A projectile fired vertically up from a cannon rises 200 m before returning to the ground. If the same cannon were to fire the same projectile at an angle 45 degrees, then the maximum range would be m.
When fired straight up, the height attained is
H = V^2/(2g)
When fired at at angle A, the range is
R = (V^2/g)sin(2A)
When the angle is 45 degrees, R = V^2/g
and R = 2 H. (The H refers to the straight-up value)
Therefore the answer is 400 m.
A car is traveling along a straight road increases its speed from 30.0 m/s to 50.0 m/s in a distance of 180 m. If the acceleration is constant, how much time elapses while the car moves this distance?
To find the maximum range of the projectile fired at an angle of 45 degrees, we can use the formula for the range of a projectile:
Range = (2 * velocity^2 * sin(angle) * cos(angle)) / acceleration due to gravity
However, we don't have the initial velocity or the acceleration due to gravity. So, let's make some assumptions:
1. The initial velocity of both projectiles fired vertically and at 45 degrees is the same.
2. The acceleration due to gravity is 9.8 m/s^2.
With these assumptions, we can calculate the maximum range.
Given:
Initial vertical displacement = 200 m
Angle = 45 degrees
Acceleration due to gravity = 9.8 m/s^2
Step 1: Calculate the initial velocity of the projectile fired vertically.
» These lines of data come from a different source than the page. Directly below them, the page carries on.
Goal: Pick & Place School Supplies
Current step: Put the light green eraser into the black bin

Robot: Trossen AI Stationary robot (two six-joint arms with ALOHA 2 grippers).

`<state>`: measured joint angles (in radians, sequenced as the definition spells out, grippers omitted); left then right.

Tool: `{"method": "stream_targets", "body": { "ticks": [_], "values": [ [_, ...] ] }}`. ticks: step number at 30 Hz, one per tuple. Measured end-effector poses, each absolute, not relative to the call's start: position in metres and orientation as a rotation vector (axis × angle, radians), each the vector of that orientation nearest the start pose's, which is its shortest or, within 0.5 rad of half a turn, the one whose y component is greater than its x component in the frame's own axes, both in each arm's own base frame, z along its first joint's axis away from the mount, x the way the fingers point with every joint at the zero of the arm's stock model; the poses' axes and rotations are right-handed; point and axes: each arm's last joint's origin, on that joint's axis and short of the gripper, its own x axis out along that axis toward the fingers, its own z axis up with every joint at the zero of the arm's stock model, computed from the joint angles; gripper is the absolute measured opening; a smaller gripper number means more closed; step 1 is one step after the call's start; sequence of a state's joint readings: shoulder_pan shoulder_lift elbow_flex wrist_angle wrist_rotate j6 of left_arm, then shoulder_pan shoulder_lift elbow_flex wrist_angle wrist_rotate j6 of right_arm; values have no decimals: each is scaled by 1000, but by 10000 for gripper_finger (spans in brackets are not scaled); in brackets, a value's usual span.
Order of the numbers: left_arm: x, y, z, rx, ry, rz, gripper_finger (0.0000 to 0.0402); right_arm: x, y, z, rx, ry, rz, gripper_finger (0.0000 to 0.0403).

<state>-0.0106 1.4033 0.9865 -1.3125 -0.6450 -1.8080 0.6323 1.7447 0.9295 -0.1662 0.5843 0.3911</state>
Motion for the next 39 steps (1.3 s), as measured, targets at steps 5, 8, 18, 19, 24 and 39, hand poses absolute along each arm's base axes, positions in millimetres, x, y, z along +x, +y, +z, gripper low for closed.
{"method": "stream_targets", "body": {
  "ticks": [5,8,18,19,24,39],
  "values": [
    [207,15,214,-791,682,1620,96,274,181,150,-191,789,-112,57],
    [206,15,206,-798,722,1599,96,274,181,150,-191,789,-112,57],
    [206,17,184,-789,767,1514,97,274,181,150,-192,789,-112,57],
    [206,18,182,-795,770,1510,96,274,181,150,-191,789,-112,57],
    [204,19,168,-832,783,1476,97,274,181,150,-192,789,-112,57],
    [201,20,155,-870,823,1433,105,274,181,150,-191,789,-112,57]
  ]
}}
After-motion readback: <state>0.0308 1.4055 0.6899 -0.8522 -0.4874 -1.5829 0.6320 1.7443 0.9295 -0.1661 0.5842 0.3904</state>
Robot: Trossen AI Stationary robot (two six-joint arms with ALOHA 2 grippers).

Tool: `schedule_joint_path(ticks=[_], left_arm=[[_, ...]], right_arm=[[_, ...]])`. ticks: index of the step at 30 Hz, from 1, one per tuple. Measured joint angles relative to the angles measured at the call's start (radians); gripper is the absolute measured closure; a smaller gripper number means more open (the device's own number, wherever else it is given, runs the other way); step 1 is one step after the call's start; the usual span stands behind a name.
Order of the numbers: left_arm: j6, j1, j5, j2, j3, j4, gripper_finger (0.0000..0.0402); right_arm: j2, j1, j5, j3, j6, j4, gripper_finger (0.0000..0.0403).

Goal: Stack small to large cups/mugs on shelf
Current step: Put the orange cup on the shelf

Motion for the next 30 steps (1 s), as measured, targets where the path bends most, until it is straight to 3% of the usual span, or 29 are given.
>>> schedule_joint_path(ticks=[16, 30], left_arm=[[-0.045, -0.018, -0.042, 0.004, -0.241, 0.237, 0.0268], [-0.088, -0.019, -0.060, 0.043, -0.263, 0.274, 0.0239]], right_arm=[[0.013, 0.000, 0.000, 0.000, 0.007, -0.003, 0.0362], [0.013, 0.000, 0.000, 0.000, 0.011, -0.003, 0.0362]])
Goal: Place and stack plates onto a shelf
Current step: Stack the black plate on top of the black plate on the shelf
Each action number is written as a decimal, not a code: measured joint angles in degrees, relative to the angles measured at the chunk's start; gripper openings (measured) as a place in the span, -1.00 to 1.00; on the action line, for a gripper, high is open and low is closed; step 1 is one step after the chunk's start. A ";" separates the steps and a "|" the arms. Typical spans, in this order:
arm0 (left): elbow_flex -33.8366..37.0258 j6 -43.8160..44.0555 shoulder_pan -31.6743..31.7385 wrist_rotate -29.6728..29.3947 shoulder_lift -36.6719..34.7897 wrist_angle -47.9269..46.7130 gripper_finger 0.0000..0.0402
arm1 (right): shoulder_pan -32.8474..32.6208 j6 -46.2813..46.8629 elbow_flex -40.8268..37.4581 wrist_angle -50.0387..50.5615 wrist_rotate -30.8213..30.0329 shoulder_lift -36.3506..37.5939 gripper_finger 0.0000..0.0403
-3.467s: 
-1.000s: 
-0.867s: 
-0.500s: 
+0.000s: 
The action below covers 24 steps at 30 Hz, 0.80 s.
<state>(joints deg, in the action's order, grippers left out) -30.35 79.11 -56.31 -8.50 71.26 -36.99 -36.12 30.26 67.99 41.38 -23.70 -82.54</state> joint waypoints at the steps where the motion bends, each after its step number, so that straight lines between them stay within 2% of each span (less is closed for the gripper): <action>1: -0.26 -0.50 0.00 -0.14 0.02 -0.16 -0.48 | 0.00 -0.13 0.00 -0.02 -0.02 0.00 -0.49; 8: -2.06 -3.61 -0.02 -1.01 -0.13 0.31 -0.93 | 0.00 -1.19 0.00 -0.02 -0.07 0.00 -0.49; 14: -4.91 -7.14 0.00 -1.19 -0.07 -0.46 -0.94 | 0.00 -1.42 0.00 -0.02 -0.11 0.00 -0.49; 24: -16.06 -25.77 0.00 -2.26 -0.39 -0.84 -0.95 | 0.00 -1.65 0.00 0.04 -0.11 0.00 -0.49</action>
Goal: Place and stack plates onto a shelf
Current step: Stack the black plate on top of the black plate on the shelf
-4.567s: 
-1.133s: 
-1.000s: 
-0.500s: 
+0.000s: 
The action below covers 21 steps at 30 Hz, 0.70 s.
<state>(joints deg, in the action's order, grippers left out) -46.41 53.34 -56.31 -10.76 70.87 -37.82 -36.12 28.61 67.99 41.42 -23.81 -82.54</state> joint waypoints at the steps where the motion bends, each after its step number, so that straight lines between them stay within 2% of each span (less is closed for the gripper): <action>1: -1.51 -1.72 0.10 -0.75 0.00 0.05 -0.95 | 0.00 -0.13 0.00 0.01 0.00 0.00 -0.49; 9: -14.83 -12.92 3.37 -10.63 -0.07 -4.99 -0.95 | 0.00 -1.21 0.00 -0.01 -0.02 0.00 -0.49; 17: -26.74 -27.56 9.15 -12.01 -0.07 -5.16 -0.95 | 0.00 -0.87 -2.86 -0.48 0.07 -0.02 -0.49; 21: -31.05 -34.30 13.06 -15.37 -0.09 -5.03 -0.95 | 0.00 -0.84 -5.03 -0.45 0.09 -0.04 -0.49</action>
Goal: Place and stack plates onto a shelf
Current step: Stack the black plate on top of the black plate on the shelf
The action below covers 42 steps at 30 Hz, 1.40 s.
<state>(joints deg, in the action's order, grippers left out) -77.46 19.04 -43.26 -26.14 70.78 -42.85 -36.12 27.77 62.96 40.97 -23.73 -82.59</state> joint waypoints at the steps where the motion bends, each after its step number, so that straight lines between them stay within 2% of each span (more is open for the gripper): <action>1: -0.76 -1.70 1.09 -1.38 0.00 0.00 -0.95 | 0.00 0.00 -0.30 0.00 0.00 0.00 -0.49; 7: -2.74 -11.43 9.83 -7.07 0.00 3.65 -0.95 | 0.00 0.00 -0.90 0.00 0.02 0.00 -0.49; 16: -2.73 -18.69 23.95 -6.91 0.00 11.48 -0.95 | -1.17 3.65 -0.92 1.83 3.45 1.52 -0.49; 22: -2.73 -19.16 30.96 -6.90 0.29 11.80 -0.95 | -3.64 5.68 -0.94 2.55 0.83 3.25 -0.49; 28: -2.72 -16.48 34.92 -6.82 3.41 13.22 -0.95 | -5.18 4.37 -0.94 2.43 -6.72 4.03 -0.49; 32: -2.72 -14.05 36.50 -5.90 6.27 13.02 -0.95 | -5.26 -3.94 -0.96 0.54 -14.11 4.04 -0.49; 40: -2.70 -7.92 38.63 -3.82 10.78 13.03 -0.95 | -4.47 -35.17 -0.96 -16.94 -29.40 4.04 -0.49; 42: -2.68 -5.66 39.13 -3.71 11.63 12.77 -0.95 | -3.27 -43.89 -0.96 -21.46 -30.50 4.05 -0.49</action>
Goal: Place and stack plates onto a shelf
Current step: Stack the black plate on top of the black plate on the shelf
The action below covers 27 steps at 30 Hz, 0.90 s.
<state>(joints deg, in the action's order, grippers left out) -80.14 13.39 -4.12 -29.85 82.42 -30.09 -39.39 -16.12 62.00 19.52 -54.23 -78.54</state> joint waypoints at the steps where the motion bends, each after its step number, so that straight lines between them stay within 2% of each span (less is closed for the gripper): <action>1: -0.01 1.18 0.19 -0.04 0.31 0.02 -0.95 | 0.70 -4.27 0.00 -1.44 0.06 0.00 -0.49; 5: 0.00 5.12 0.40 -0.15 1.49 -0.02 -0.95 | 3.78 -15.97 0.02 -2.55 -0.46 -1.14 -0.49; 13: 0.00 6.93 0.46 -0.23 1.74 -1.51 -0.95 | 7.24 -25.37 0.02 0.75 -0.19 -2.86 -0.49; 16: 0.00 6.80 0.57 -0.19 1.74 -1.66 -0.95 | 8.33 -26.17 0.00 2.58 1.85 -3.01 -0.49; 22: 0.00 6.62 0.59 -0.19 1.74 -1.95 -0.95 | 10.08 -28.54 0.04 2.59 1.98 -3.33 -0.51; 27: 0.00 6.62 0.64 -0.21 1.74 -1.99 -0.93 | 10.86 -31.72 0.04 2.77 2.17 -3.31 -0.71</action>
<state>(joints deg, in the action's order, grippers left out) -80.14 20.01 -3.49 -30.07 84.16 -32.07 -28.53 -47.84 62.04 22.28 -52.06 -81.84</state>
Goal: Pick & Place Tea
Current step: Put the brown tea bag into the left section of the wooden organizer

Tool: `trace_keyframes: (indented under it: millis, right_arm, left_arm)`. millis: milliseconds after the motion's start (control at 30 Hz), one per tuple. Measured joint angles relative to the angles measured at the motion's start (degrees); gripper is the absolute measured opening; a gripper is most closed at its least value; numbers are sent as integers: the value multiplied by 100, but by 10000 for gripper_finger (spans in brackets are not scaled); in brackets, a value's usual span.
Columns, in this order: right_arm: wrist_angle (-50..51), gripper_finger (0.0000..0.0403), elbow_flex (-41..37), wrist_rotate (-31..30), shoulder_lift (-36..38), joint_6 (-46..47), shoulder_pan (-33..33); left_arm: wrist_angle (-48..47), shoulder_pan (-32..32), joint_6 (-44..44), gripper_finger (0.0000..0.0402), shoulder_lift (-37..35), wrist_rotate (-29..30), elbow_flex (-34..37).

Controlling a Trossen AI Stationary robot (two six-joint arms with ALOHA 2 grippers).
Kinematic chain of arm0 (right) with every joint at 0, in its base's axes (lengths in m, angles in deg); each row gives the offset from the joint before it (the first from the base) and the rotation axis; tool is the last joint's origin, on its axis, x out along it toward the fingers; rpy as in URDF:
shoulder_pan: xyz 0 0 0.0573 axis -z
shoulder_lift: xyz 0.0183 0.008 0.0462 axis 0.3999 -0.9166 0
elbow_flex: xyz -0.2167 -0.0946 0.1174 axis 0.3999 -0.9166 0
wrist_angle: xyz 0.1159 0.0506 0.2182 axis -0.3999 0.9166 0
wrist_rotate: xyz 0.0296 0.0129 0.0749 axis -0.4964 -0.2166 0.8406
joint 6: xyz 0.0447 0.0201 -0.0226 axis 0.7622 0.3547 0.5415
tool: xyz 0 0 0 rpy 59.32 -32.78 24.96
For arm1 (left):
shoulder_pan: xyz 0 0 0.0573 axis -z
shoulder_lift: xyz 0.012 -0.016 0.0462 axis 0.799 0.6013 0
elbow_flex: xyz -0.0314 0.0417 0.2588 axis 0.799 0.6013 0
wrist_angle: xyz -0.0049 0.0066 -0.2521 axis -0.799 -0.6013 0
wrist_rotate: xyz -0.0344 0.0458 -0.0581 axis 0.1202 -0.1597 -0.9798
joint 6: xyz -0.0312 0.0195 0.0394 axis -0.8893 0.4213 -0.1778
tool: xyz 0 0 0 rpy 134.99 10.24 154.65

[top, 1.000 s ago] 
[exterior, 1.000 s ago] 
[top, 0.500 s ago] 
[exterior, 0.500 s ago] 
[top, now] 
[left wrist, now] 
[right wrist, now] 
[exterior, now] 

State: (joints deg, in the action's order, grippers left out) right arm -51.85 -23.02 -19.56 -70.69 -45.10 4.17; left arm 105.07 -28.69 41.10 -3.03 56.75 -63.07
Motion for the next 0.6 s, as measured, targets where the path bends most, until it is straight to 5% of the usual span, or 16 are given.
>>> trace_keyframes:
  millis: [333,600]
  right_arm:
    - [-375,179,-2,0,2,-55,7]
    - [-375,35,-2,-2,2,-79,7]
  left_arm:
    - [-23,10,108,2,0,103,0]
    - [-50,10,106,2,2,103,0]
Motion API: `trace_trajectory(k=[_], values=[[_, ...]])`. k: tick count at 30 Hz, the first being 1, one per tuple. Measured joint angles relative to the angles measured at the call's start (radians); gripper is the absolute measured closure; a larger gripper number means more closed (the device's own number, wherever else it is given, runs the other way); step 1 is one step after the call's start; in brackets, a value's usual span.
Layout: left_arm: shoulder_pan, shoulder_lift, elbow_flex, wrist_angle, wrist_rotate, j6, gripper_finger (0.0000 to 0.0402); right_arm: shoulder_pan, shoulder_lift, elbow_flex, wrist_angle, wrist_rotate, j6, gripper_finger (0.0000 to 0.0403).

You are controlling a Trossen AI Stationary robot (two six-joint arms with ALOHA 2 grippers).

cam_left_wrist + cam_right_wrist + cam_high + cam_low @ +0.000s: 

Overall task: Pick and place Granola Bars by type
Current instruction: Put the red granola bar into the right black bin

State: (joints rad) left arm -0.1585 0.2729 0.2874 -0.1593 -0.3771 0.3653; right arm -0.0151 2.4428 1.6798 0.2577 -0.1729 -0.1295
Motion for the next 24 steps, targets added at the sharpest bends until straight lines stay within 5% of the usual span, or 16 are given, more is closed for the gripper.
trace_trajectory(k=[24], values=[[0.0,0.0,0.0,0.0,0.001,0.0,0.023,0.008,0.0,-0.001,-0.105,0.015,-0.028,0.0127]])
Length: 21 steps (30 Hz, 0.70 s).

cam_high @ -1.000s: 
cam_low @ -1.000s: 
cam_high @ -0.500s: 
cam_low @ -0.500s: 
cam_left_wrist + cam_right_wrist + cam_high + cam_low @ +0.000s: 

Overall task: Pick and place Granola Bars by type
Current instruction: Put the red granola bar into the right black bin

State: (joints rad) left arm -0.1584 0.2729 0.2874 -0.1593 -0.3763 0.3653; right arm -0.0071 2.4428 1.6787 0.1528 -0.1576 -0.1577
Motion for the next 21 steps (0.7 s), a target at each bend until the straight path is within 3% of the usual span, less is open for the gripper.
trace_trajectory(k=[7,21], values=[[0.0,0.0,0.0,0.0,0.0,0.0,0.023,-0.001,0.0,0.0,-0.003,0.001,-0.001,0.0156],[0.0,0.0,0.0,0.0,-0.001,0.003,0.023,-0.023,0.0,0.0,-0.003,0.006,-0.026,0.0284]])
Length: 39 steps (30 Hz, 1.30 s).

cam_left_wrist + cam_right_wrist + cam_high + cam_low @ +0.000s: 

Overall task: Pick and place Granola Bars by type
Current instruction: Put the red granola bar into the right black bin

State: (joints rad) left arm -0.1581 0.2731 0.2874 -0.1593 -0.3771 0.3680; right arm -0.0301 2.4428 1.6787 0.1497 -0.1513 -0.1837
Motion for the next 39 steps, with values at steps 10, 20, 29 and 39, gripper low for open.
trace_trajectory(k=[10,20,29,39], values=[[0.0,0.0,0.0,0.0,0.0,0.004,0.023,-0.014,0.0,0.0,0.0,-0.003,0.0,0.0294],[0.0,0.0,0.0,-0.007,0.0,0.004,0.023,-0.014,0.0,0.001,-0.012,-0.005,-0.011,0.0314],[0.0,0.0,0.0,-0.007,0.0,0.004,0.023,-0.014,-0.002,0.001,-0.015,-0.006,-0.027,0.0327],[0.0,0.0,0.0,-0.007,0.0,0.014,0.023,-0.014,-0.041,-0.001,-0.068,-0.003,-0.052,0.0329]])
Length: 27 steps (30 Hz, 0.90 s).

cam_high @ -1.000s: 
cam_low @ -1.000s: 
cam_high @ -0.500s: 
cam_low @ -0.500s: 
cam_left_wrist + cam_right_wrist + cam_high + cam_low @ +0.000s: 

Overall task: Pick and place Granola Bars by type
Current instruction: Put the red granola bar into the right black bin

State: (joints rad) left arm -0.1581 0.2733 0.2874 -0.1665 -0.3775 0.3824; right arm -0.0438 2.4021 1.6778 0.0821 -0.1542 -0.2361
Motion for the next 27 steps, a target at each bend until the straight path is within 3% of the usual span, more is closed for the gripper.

Using the equation: v = sqrt(2 * g * h), where h is the vertical displacement.
v = sqrt(2 * 9.8 m/s^2 * 200 m)
v ≈ 44.29 m/s
Step 2: Calculate the maximum range of the projectile fired at an angle of 45 degrees.
Using the formula: Range = (2 * v^2 * sin(angle) * cos(angle)) / acceleration due to gravity
Range = (2 * (44.29 m/s)^2 * sin(45 degrees) * cos(45 degrees)) / 9.8 m/s^2
Range ≈ 404.09 m
Therefore, the maximum range of the projectile fired at an angle of 45 degrees would be approximately 404.09 m.
To determine the maximum range of a projectile fired at an angle of 45 degrees, we need to understand the principles of projectile motion.
When a projectile is launched at an angle, it follows a curved path known as a parabola. The range of the projectile is the horizontal distance it travels before hitting the ground again.
The maximum range occurs when the projectile is launched at an angle of 45 degrees. At this angle, the horizontal and vertical components of the velocity are equal, resulting in the maximum distance covered.
To calculate the range, we need to know the initial velocity of the projectile. However, we are given that the same projectile was fired from the same cannon, so we can assume that the initial velocity remains constant.
Let's assume the initial velocity of the projectile is V.
To find the horizontal component of the velocity (Vx) at an angle of 45 degrees, we need to use trigonometry. The horizontal velocity is given by:
Vx = V * cos(45)
Similarly, the vertical component of the velocity (Vy) can be found using:
Vy = V * sin(45)
Since the time of flight for the projectile is the same for both the vertical and the angled launch, the total time it takes to reach the ground can be found using the formula:
t = 2 * (Vy / g)
where g is the acceleration due to gravity.
Now, we can find the horizontal distance covered (range) using:
Range = Vx * t
Substituting the above expressions, we get:
Range = (V * cos(45)) * 2 * (V * sin(45)) / g
Simplifying further:
Range = (V^2 * sin(2 * 45)) / g
Since we are not given the initial velocity V, we cannot directly calculate the range. We need more information to determine the actual value of the maximum range in meters.